How to control open files at runtime — and how the kernel really stores them

🔧
fcntl()
File control

🚩
Status Flags
Get and set

🗃️
fd Table
Per process

🔗
OFD + inode
Kernel layers

What You Will Learn

Two topics in one post. First: fcntl(), a system call that lets you inspect and change the behaviour of a file descriptor after it has already been opened — no need to close and reopen. Second: the kernel’s three-layer internal model for representing files — file descriptors, open file descriptions, and i-nodes. Understanding this model explains many surprising behaviours you will see in multi-process programs.

Topics Covered

fcntl() system call F_GETFL and F_SETFL F_GETFD and F_SETFD FD_CLOEXEC flag O_NONBLOCK at runtime File descriptor table Open file description (OFD) i-node structure Shared vs independent offsets

🔧 Section 1 — What is fcntl() and Why Do We Need It?

When you call open(), you pass flags like O_RDONLY or O_NONBLOCK. But sometimes you cannot control those flags at open time because:

You received the file descriptor from a parent process via fork()
The fd was created by a system call that does not accept open flags — like pipe() or socket()
A library gave you an fd and you need to change one flag without knowing what others are set
You want to switch a socket between blocking and non-blocking dynamically at runtime

fcntl() (“file control”) is the solution. It works on an already-open file descriptor and lets you read or change its properties without touching the file itself.

#include <fcntl.h>
int fcntl(int fd, int cmd, …);
/* fd = the open file descriptor to work on */

/* cmd = what to do (F_GETFL, F_SETFL, etc.) */

/* … = optional extra argument (depends on cmd) */

/* Returns: result depends on cmd. -1 on error. */

Common fcntl() Commands

Command	3rd arg	What it does
F_GETFL	none	Read the current open file status flags (O_APPEND, O_NONBLOCK, access mode…)
F_SETFL	int flags	Set the open file status flags. Only some flags can actually be changed (see below).
F_GETFD	none	Read the file descriptor flags (currently only FD_CLOEXEC exists)
F_SETFD	int flags	Set the file descriptor flags (set or clear FD_CLOEXEC)
F_DUPFD	int startfd	Duplicate the fd using the lowest available number ≥ startfd

🚩 Section 2 — Reading and Changing File Status Flags at Runtime

What Are File Status Flags?

When you call open() you give it a set of flags. The kernel stores these inside the open file description (more on that in Section 3). F_GETFL lets you read those stored flags as a bitmask integer at any time. F_SETFL lets you modify some of them.

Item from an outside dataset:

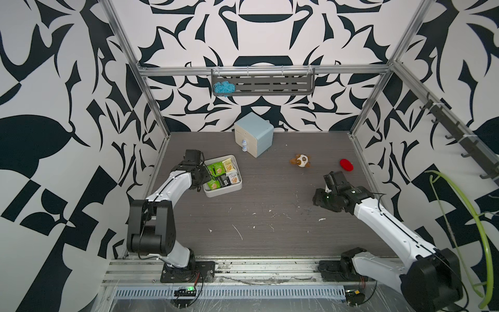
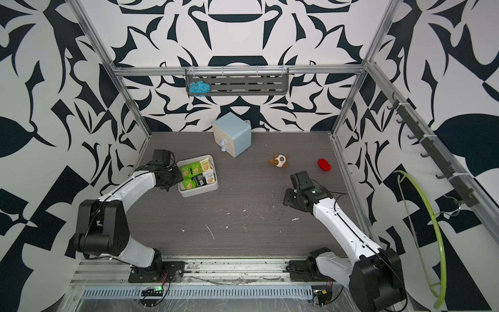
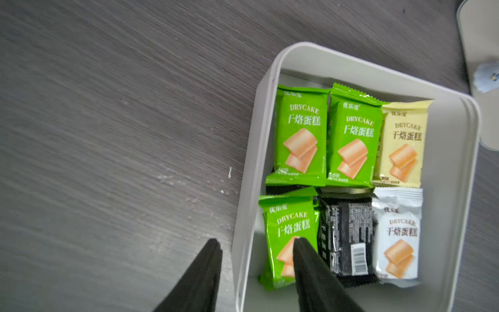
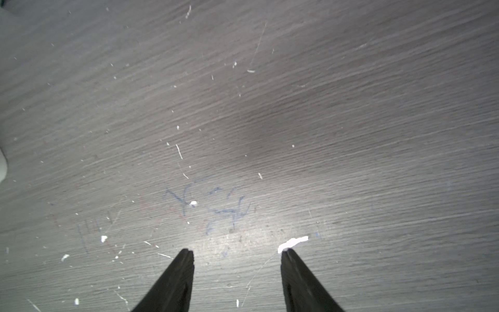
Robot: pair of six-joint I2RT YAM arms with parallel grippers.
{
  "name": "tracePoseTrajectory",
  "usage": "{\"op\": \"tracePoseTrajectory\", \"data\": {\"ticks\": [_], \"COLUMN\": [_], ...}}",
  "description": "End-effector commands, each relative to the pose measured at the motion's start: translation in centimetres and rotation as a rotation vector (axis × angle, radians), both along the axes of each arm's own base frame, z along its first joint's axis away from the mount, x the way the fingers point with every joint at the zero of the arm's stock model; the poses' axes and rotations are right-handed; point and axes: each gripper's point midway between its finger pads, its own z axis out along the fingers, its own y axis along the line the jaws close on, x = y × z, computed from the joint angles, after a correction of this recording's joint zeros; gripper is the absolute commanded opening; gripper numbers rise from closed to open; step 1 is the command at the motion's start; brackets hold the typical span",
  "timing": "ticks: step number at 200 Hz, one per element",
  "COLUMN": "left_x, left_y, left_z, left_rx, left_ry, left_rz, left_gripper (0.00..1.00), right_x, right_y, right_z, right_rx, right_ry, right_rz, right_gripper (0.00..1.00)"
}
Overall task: Take the cookies out of the storage box
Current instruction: Pick up the storage box at the center of the board, then place the storage box at the center of the board.
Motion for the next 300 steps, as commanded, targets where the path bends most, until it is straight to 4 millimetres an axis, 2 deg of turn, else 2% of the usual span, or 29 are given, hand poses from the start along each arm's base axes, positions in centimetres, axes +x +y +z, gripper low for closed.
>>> {"op": "tracePoseTrajectory", "data": {"ticks": [1,18,41,75,90,120,150,183,203,220,257,275,300], "left_x": [-0.4,-0.5,-0.6,0.0,0.3,0.2,-0.5,-1.8,-3.1,-4.6,-7.9,-9.0,-10.0], "left_y": [-0.3,0.1,0.3,0.1,0.0,-0.3,-1.5,-4.7,-7.8,-10.4,-15.0,-16.4,-17.2], "left_z": [-0.9,-1.6,-2.6,-3.0,-2.9,-2.5,-1.4,0.9,1.8,1.7,0.3,-1.1,-3.1], "left_rx": [0.003,0.034,0.056,0.048,0.042,0.030,0.007,0.068,0.081,0.096,0.138,0.151,0.179], "left_ry": [0.074,0.101,0.122,0.128,0.128,0.132,0.116,0.087,0.069,0.064,0.072,0.093,0.137], "left_rz": [-0.040,-0.041,-0.050,-0.057,-0.059,-0.074,-0.101,-0.173,-0.221,-0.256,-0.311,-0.327,-0.338], "left_gripper": [0.50,0.49,0.41,0.24,0.14,0.00,0.00,0.00,0.00,0.00,0.00,0.00,0.00], "right_x": [1.1,1.6,2.0,2.4,2.5,2.3,2.1,1.8,1.8,1.8,1.5,1.2,0.8], "right_y": [0.3,0.2,0.0,0.3,0.4,0.7,1.2,2.0,2.6,3.1,4.1,4.7,5.5], "right_z": [1.6,1.9,1.9,2.1,2.1,2.2,2.4,2.2,2.2,2.3,2.4,2.5,2.6], "right_rx": [0.008,-0.012,-0.032,-0.026,-0.027,-0.022,-0.013,-0.005,-0.003,-0.002,0.008,0.013,0.015], "right_ry": [-0.022,-0.023,-0.020,-0.020,-0.013,-0.009,-0.014,-0.003,-0.004,-0.005,-0.004,-0.005,-0.005], "right_rz": [-0.020,-0.015,-0.016,-0.021,-0.017,-0.015,-0.006,0.007,0.017,0.026,0.044,0.054,0.068], "right_gripper": [0.57,0.57,0.55,0.53,0.53,0.53,0.52,0.52,0.51,0.51,0.51,0.51,0.50]}}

Which Flags Can You Change After Opening?

✅ Can Be Changed with F_SETFL	❌ Fixed at open() Time
`O_APPEND` — seek to end before every write `O_NONBLOCK` — return EAGAIN instead of blocking `O_ASYNC` — send SIGIO when I/O is possible `O_DIRECT` — bypass kernel page cache `O_NOATIME` — do not update last-access time	`O_RDONLY` — read-only access mode `O_WRONLY` — write-only access mode `O_RDWR` — read and write access `O_CREAT` — create if not present `O_EXCL` — fail if already exists `O_TRUNC` — truncate on open

⚠️ Access mode quirk: The access mode flags (O_RDONLY, O_WRONLY, O_RDWR) do not each occupy one bit. They use 2 bits together. You must mask with O_ACCMODE before comparing, not test with &.

The Read-Modify-Write Pattern

Never pass a hardcoded constant to F_SETFL. That would erase all other flags. Always read the current flags first, change only the bit you care about, then write them back.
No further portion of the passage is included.